Evil Empire nostalgia: The Soviet Union is no phoenix Communism: failed of its inherent weaknesses

The Argument

November 05, 1995|By Will Englund | Will Englund,SUN STAFF

On the evening of Dec. 25, 1991, in a small Moscow apartment, friends of mine drank the night away. Stoked by vodka and herring and pickled mushrooms, they cried and sang old songs and indulged themselves in heart-broken nostalgia. That night had brought the anti-climactic end of the Soviet Union. The big hammer-and-sickle flag was lowered for the last time at the Kremlin, and all across their worn and ragged country, millions of Russians were, like my friends, giving a thought to the country that had been theirs.

They weren't demonstrating and they weren't shooting at each other, because, frankly, not many of them thought the old Soviet empire was really worth trying to save at that point. They were, simply and most Russianly, drinking, lifting a last glass (or bottle) to the memory of some of the good times they had known.

And then they got over it.

A couple of years later, a Russian general named Alexander Lebed, running a miserable outpost of the contracting empire in the muddy garrison town of Tiraspol in the by-then independent country of Moldova, caught the prevailing Russian mood exactly (and in so doing showed why he is a formidable candidate to succeed President Boris N. Yeltsin).

"Anyone," he said, "who doesn't regret the passing of the Soviet Union has no heart. Anyone who thinks it can be put back together has no brain."

By that measure, Jack F. Matlock Jr., the former U.S. ambassador to Moscow, has shown in "Autopsy on an Empire" (Random House. 836 pages. $35) that he has plenty of heart (and plenty of brains, too, for sure). Four years after the Soviet Union passed into history, he has written a book that just flows over with regret. The "if only" school of Soviet history has found a champion in Mr. Matlock.

And how peculiar that is. It's one thing for ordinary Russians to reflect on what they and their country have lost, to weigh the good and the bad, to recognize that for all its flaws and iniquities the Soviet Union afforded them a measure of stability and standing in the world. But for a former Reagan White House aide, for the man who served as George Bush's ambassador to Moscow - to argue that the world would have been better off if the Soviet Union had been kept intact is just so fascinatingly wrong-headed that you have to be glad events in the end outstripped Washington's ability to influence them.

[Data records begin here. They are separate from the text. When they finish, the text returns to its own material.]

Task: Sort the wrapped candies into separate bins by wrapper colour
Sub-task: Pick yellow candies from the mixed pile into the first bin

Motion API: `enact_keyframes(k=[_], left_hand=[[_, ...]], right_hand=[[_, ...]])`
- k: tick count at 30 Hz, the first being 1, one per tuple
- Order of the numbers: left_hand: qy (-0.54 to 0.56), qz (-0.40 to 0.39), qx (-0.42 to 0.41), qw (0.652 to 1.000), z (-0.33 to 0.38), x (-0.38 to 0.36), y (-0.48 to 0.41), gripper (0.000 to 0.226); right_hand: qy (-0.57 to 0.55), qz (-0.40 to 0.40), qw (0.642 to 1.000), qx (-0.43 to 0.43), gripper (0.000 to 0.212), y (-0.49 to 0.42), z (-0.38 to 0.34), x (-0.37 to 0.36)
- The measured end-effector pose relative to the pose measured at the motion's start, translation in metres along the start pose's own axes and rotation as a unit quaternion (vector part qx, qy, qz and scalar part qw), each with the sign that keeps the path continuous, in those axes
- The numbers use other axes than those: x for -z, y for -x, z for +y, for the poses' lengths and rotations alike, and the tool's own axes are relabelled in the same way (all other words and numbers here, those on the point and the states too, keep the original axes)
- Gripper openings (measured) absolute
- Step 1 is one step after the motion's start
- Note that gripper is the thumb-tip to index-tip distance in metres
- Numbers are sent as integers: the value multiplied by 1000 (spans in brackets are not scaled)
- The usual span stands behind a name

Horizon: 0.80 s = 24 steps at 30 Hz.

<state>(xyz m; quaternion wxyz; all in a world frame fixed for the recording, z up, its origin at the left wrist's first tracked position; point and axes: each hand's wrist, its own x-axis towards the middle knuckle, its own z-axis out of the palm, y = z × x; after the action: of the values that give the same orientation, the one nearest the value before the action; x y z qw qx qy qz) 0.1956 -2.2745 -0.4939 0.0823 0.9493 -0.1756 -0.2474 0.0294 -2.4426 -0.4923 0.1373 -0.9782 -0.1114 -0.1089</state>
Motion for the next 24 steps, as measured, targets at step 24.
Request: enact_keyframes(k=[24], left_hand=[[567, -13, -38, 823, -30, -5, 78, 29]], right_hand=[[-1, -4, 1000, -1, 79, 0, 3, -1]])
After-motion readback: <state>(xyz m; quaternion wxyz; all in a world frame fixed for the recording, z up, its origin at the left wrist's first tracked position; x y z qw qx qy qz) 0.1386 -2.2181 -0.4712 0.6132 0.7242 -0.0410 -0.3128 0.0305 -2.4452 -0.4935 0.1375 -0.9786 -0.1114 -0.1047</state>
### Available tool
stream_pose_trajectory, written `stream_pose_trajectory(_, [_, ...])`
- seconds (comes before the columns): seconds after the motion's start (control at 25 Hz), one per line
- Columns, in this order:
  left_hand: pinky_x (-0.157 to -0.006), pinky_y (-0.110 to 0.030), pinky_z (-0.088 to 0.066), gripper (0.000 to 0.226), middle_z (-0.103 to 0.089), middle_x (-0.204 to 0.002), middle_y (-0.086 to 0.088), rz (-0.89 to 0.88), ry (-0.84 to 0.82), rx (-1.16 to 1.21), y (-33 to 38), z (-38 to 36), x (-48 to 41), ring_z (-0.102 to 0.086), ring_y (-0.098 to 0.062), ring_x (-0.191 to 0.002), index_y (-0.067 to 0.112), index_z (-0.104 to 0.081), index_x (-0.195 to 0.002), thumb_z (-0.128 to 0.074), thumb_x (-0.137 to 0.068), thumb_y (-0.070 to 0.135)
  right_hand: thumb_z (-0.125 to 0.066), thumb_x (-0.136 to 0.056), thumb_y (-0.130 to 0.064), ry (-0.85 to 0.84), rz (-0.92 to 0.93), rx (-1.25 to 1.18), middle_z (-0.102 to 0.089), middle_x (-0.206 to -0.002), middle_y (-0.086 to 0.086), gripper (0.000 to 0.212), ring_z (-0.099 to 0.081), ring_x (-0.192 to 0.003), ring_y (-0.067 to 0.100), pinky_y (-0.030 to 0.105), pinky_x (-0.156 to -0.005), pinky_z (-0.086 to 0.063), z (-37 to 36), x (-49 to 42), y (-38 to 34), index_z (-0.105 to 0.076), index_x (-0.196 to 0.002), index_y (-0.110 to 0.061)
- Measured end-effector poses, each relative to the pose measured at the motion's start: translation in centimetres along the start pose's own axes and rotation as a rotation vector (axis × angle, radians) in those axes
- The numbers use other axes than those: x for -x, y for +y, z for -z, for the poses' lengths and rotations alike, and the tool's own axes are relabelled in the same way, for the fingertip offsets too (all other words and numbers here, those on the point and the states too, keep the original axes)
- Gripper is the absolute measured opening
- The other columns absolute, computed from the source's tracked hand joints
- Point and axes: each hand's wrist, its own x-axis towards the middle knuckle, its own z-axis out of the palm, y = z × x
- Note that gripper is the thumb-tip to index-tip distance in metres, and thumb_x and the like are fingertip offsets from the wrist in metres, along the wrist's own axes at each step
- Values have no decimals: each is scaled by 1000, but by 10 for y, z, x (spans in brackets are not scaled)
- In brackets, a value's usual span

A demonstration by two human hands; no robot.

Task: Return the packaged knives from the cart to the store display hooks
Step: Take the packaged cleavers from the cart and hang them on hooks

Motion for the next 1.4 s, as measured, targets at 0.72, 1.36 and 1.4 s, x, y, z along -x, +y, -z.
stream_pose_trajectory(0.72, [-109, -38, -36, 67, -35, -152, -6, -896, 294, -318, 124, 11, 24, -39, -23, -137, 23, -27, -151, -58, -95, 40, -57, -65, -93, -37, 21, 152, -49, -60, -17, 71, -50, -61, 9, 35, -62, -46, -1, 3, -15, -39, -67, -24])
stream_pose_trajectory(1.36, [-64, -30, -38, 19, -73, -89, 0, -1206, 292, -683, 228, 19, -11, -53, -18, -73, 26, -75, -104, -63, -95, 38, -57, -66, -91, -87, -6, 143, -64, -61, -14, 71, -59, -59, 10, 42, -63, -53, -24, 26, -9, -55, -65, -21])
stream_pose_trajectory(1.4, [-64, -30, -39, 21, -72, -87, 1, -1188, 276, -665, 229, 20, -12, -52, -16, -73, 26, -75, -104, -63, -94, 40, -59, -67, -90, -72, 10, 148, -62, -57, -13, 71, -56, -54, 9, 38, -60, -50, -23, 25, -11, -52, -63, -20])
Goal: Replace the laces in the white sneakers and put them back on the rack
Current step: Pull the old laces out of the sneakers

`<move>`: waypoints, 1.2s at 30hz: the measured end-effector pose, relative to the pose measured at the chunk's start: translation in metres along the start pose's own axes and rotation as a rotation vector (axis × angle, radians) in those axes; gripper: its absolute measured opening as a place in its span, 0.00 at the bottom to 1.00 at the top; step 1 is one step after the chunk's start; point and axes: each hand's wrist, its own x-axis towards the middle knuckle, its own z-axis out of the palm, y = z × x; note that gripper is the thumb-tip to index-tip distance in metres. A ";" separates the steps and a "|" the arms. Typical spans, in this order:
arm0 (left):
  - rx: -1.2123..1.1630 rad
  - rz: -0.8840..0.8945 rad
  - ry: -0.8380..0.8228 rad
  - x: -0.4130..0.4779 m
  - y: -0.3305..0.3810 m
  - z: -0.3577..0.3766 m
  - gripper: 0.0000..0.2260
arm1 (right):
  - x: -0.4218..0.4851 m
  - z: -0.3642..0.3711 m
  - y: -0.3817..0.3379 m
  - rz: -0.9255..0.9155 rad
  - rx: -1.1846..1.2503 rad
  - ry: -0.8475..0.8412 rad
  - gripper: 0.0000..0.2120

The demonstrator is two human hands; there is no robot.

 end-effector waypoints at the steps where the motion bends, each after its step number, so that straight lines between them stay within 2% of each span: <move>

Mr. Matlock is a career Soviet expert who did several tours in Moscow as a foreign service officer and is widely respected for his knowledge of Soviet society and his fluency at Russian (although I eventually lost count of the number of times he boasts about that in the book).

Yet the reader of "Autopsy on an Empire" realizes with growing astonishment that Mr. Matlock and his superiors, for all their conservative credentials, were just more comfortable dealing with a Communist system they knew than with the messy jumble that succeeded it. Communism represented stability, order, predictability and one man - the general secretary of the Communist Party - to deal with.

Brighter future

Astonishingly, Mr. Matlock writes that the Reagan and Bush administrations believed they were guiding Mr. Gorbachev into accepting their agendas, that they were helping to steer events in the Soviet Union toward a brighter future.

What's wrong with that notion? Just this:

It ignores reality. A lot of people within the Soviet Union wanted Communism to fail. They weren't interested in making it better; they wanted to replace it. (And they won, in the end.) Moreover, it's hard to imagine any way in which the Soviet Union could have survived the "contradictions" (to use a Marxist term) that were inherent in the system in the first place.

Mr. Matlock's book is full of big guys: Gorbachev, Shevardnadze, Yeltsin; Reagan, Baker, Bush. He admits to believing that important individuals make the decisions that make history. So we learn an awful lot about the important men who made the important decisions in Washington and Moscow in the late 1980s and early 1990s.

In itself, of course, that's not uninteresting. But what was life like in the army, or at the peasants' markets, or in the Baltics, or in the factories during those years? Mightn't that give us some sense, as well, of the state of the Soviet Union in its last days?

Mr. Matlock complains that Russian democrats were pushing Mr. Gorbachev too hard in 1990. He writes, with a certain sense of I-told-you-so, that the Lithuanian declaration of independence sealed the doom of perestroika. Those damn Lithuanians - putting their own freedom ahead of the promise of reform in Moscow. And, finally, he goes on at some length defending President Bush's address to the Ukrainian parliament in early August 1991 - an address that the conservative columnist William Safire quickly and stingingly dubbed the "Chicken Kiev" speech.

Mr. Bush called on Ukrainian nationalists to hold their fire, to put their faith in Mr. Gorbachev, to remember that independence doesn't necessarily mean democracy.